What is the best voxel game developer
Game development for children
Recently my four year old son asked me, “Daddy, can we play a game together? Can it be a cat game? "
I am a father of gamedev. I've made 35 games by myself: mostly small freeware game jam entries, but also a lot of customer projects. The answer was of course yes, as all parents love to share their passion in life with their family.
I teach him concepts of design and coding, but it's a very collaborative process where he draws something in crayon and I turn it into a 3D game while he's sitting on my lap.
The project is still a great success. I want to share my experience with you in the hope that you can play a game with someone in your life too.

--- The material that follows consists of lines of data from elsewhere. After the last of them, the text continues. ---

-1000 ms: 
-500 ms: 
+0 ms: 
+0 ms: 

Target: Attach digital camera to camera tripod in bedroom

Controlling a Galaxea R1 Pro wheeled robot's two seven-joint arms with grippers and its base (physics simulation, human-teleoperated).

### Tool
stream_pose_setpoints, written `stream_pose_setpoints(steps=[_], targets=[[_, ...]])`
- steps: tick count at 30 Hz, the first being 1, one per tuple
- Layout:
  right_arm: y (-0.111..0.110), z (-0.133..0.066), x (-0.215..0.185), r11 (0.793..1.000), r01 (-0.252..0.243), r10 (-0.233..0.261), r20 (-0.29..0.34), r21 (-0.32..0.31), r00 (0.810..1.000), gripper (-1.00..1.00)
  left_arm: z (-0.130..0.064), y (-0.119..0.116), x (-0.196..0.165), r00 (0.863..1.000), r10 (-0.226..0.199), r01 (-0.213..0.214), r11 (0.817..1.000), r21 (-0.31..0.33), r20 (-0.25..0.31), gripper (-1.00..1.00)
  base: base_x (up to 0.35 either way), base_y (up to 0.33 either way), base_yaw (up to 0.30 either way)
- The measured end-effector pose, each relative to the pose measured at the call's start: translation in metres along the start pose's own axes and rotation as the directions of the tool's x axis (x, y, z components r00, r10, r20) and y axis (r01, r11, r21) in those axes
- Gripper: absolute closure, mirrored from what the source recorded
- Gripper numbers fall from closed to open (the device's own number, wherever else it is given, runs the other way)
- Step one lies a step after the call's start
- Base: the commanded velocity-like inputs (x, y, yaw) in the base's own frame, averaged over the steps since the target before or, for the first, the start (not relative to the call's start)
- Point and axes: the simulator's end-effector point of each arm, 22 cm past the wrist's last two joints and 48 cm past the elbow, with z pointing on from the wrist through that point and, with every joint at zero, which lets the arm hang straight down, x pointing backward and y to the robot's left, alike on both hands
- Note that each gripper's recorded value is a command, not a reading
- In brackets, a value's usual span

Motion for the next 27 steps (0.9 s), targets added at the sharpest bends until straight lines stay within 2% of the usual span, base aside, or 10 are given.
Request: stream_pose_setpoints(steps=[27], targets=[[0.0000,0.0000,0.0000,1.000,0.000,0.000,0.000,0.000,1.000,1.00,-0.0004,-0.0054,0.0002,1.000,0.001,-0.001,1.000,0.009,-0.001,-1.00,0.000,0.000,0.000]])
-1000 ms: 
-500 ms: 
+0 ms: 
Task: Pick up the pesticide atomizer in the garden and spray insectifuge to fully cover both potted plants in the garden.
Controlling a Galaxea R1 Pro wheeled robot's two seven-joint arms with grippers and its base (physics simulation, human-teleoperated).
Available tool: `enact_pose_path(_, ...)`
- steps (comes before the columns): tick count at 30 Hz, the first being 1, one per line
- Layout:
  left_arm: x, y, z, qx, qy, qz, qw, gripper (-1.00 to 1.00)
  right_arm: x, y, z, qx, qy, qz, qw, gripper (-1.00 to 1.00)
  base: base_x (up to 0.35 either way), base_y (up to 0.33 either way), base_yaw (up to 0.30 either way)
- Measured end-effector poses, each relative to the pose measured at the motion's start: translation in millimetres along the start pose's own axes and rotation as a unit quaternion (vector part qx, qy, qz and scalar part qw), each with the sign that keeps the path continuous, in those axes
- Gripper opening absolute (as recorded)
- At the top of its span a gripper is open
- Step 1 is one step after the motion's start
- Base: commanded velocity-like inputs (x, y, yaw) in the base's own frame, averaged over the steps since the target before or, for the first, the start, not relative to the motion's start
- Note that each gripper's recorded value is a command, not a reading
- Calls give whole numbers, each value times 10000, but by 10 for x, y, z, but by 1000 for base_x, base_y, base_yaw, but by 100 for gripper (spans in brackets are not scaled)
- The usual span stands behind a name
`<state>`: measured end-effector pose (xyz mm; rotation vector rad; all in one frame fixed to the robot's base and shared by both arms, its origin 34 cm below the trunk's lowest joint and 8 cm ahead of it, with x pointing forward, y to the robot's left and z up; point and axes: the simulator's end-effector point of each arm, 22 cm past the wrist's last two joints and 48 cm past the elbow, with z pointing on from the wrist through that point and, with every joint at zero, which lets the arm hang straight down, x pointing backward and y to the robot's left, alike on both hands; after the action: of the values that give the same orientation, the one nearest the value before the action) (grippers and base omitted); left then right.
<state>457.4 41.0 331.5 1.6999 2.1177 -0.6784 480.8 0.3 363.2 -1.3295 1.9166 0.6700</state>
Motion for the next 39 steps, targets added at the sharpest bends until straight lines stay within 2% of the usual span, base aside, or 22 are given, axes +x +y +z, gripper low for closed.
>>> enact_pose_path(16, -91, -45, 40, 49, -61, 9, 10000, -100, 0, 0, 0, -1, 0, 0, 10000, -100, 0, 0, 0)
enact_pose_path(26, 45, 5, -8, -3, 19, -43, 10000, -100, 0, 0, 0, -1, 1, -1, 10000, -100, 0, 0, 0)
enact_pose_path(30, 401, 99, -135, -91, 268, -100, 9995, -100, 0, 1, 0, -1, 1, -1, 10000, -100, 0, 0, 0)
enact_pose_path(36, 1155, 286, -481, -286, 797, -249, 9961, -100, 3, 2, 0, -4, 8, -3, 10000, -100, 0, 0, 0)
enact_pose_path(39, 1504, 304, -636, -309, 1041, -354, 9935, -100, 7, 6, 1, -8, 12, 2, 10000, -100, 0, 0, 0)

The benefits of early exposure to STEM (science, technology, engineering, and math) have become established in recent years. No parent needs to be convinced that this knowledge is important not only for future jobs, but also because technology surrounds us. Understanding how the world works around us is what growing up is about, and teaching our children about the world is a primary goal of parenting.
Unfortunately, many find it too difficult a task to sit down early and teach algebra to their children, wondering how younger children (who cannot yet understand math or cannot read) possibly understand how to make a game. Fortunately, one important fact makes children's motivation to learn how to make games immensely relieved.
You are cool
"There was something here that could turn a bunch of wild, insane mini-monsters into avid creatives and creators who are really excited to learn." - Gabriel Williams, ProCore3D
Children like to play and like to build. There is tremendous satisfaction in creating something. It's empowering; it gives them a sense of accomplishment and self-worth; it's something you can call your own.
Don't forget that creating a game is something that kids can boast of along with their peers: gamedev is officially cool. This is something that teachers can and should use.
Children are smarter than we think
Look at the worldview of a typical four year old. They may not understand the principles of physics, but they know that objects fall on the floor when they fall, they know how balls bounce off walls, and they know how cars ride with the help of wheels.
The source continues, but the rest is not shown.